The source code with each transformation from beginning to end is here (I strongly suspect that this “curry combinator” is actually the Y combinator with a huge amount of cruft hanging off it).

Unique or derivative, crap or craft, the process of getting it to work has enriched my mind by forcing me outside of my usual problem space. I still can’t think of a practical application for what I’ve just written. But I know I’ve stretched myself.

And now back to you: perhaps you’re rushing off to try to implement a fixed-point combinator from first principles. Perhaps your plan is to code the canonical examples in your usual language. Those are both good paths. But whether you follow them today or not, remember the underlying principle exemplified by the fixed-point combinator:

Do not dismiss impractical or weird problems. While you may not have an immediate application for the code you write to solve such problems, you are maximizing your learning when you venture outside of your usual problem space.

Named recursion is stuff like foo = lambda { |...| foo.call(:bar) }. It takes advantage of the host language’s variable binding to recurse. If you want anonymous recursion, you should be able to assign the same lambda to another name and have it work just as well, as in: fufu = lambda { |...| foo.call(:bar) }. That won’t work if you are relying on Ruby’s name for foo.

p.s. Don’t miss Tom Moertel’s derivation of the Y combinator in Ruby.

Labels: lispy, passion, popular, ruby

¶ 12:06 AM

Comments on “But Y would I want to do a thing like this?”:

I should have avoided the temptation, but noooooo I just had to check Google Reader on the way to bed. And then I stumbled upon your irresistible Y-combinator post. And then instead of sleeping I started writing code.

It's all your fault. ;-)

Anyway, Haskell makes for a tiny Y combinator:

y f = f (y f)

I wasn't able to make a Ruby version that small, but what I ended up with was satisfyingly concise:

def y(&f)
lambda { |*args| f[y(&f)][*args] }
end

It works pretty much like you would expect:

fac = y { |rec| lambda { |n| n < 2 ? 1 : n * rec[n-1] } }
acc_fac = y { |rec| lambda { |n,acc| n < 2 ? acc : rec[n-1, n*acc] } }
tail_fac = lambda { |n| acc_fac[n, 1] }

fac[5] # ==> 120
tail_fac[5] # ==> 120

Cheers! --Tom

P.S. Sorry about the formatting. I couldn't figure out how to quote code. Feel free to edit the post to fix things up.

# posted by

Tom Moertel : 2:36 AM

Tom:

Your concise version seems to involve a recursive definition: the method y seems to call itself in its body.

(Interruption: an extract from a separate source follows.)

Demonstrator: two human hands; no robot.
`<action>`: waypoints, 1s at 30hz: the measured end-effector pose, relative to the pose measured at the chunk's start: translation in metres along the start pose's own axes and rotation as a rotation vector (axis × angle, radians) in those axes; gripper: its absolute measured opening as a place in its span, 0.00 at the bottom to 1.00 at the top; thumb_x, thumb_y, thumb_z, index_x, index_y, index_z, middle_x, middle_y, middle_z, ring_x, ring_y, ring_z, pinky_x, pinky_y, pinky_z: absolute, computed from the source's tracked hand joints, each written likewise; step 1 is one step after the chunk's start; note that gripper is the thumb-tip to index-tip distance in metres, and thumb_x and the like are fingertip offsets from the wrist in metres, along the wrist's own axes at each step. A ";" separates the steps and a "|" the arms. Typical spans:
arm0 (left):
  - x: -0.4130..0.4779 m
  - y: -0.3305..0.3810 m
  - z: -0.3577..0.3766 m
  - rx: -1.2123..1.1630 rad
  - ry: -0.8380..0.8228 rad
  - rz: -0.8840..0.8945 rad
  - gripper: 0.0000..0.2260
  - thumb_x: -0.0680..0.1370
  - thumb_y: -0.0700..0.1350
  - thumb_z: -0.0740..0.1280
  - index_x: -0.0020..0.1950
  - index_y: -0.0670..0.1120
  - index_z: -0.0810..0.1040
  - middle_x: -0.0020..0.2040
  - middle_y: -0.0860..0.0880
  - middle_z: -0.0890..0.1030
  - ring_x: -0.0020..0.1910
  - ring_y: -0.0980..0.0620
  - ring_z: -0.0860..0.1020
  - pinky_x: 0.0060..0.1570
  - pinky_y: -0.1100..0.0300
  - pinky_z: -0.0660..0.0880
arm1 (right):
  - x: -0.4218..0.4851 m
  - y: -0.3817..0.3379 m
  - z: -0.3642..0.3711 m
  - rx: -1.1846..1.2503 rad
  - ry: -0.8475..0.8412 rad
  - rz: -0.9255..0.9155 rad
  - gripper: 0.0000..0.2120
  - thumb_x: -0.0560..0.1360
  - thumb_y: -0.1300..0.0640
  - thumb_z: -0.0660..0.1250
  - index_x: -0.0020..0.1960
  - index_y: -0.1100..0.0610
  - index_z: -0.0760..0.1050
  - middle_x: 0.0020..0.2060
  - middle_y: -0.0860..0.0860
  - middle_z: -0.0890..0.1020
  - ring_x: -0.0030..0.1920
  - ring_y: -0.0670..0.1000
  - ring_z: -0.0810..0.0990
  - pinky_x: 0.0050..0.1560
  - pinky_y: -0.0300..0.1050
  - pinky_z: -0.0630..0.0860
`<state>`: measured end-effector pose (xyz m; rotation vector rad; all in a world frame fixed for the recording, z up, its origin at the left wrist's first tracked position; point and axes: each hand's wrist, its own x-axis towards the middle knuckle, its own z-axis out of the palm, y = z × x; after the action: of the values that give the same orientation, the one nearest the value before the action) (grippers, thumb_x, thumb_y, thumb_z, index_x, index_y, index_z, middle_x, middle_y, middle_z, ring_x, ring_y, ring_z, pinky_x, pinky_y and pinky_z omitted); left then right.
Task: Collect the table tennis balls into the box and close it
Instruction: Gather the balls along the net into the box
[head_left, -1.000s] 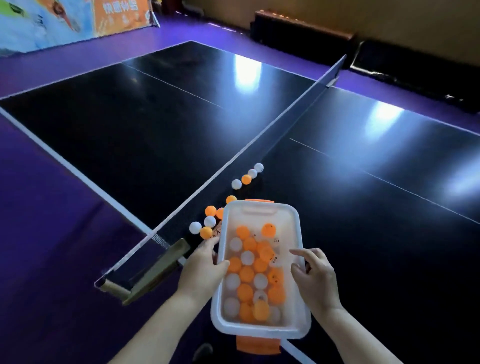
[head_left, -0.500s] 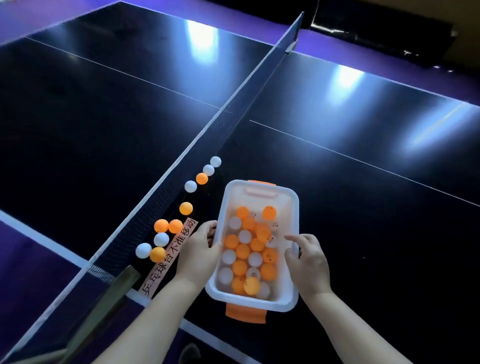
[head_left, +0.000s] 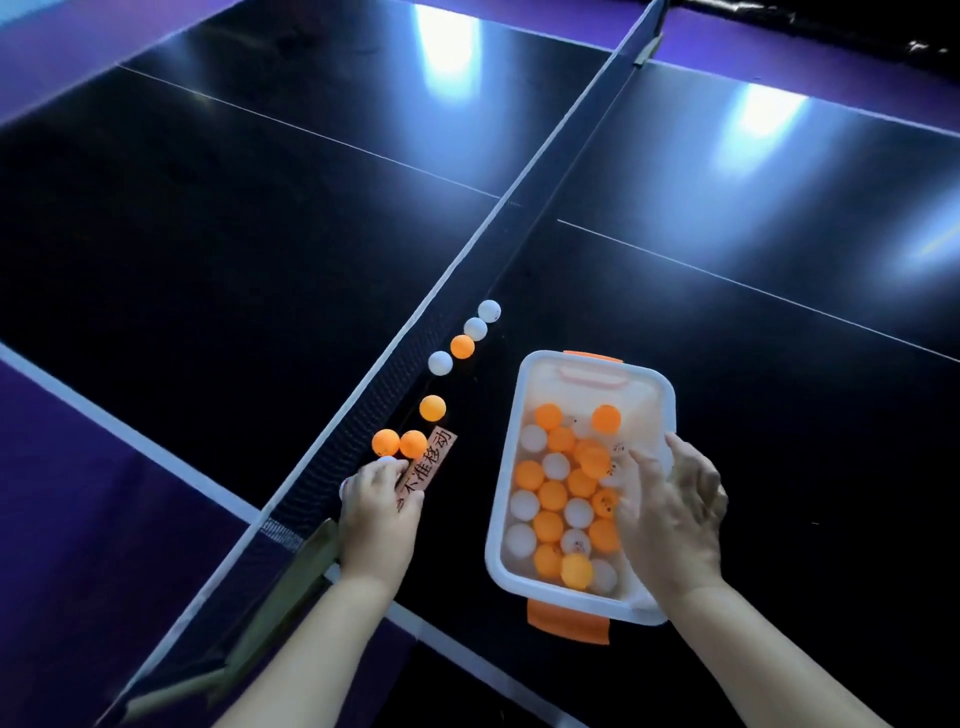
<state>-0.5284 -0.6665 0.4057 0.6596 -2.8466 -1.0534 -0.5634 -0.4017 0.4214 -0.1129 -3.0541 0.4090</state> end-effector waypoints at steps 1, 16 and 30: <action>0.004 -0.014 -0.002 0.075 0.003 0.000 0.14 0.73 0.43 0.70 0.58 0.44 0.76 0.58 0.48 0.75 0.59 0.49 0.69 0.57 0.57 0.69 | -0.002 -0.004 0.003 -0.025 0.002 -0.017 0.29 0.62 0.61 0.75 0.62 0.53 0.73 0.64 0.55 0.62 0.66 0.58 0.58 0.65 0.60 0.62; 0.026 -0.091 0.014 0.331 -0.138 0.139 0.20 0.69 0.54 0.73 0.56 0.46 0.76 0.54 0.46 0.75 0.56 0.45 0.71 0.55 0.51 0.70 | -0.018 -0.034 0.015 -0.075 0.006 0.066 0.26 0.61 0.62 0.76 0.59 0.55 0.77 0.64 0.59 0.70 0.65 0.57 0.59 0.65 0.62 0.61; 0.018 -0.040 0.009 -0.085 -0.259 0.376 0.25 0.74 0.66 0.56 0.65 0.53 0.70 0.48 0.51 0.76 0.43 0.53 0.75 0.40 0.58 0.73 | -0.030 -0.033 0.004 -0.058 0.022 0.108 0.24 0.63 0.64 0.75 0.58 0.54 0.77 0.62 0.60 0.73 0.64 0.58 0.62 0.63 0.62 0.65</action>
<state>-0.5310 -0.6954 0.3716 -0.0265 -2.9410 -1.2561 -0.5363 -0.4373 0.4247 -0.2846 -3.0478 0.3228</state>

Can you rewrite it to eliminate the self-call?

Note that the canonical Y combinator and the curry combinator do not call themselves.

# posted by

Reginald Braithwaite : 8:18 AM

What a coincidence! I just started reading "To Mock a Mockingbird" last night, based on an earlier recommendation you made.

My first reaction: I find it surprisingly hard, even compared to Smullyan's other puzzle books. But it's very interesting, and it will obviously provide an alarmingly thorough grounding in combinatorial logic.

Oddly, I've never learned to love puzzles. Exotic programming languages? Sure. Code katas? Useful. Strange math? I'm finally learning to love it, and it's a lot of fun.

But puzzles have never really clicked for me. And so my interviewing style skews the same way: Coding exercises, design problems, project management questions, but no logic puzzles.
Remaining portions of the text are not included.